Cost object dimensions
When you analyze costs, you use cost element dimensions to determine where costs flow to. You use cost object dimensions to determine where you should assign costs. This article provides information about cost object dimensions.
A cost object can be any type of object that you want to estimate, allocate costs to, or measure directly. Typical cost objects include products, projects, resources, departments, cost centers, and geographical regions. Management uses cost objects to quantify costs and also to drive profitability analysis.
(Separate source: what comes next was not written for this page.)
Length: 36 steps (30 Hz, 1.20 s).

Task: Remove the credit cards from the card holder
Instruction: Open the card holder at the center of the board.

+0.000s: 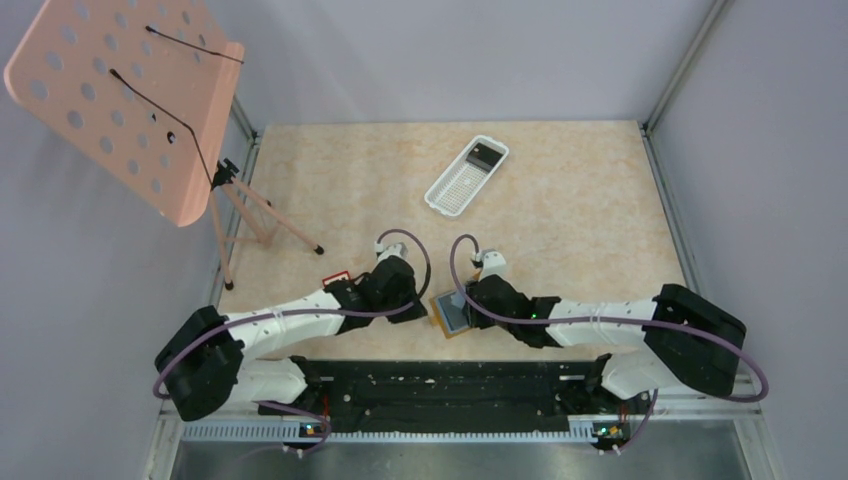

Cost object dimensions and cost object dimension members
Cost objects are known as cost object dimensions. After you’ve decided which entity the cost object dimension should refer to, you must specify the individual dimension values or import them into Cost accounting from other source systems. These individual dimension values are known as cost object dimension members. For example, you want to use the financial dimension that is named Cost center as the cost object dimension. To see how costs flow to the individual cost centers, you must import the cost object dimension members. In this case, the cost object dimension members are the actual cost centers, such as Sales, Production, Administration, and Geographic locations. The following screenshot shows an example of Cost Centers as the cost object dimension with its actual cost centers as cost object dimension members.
Import cost object dimension members through data connectors
To make the import of cost object dimension members easier, you use data connectors to retrieve the values from the entities that you want to use as cost object dimensions. You can use either the pre-built data connectors or custom data connectors that you build.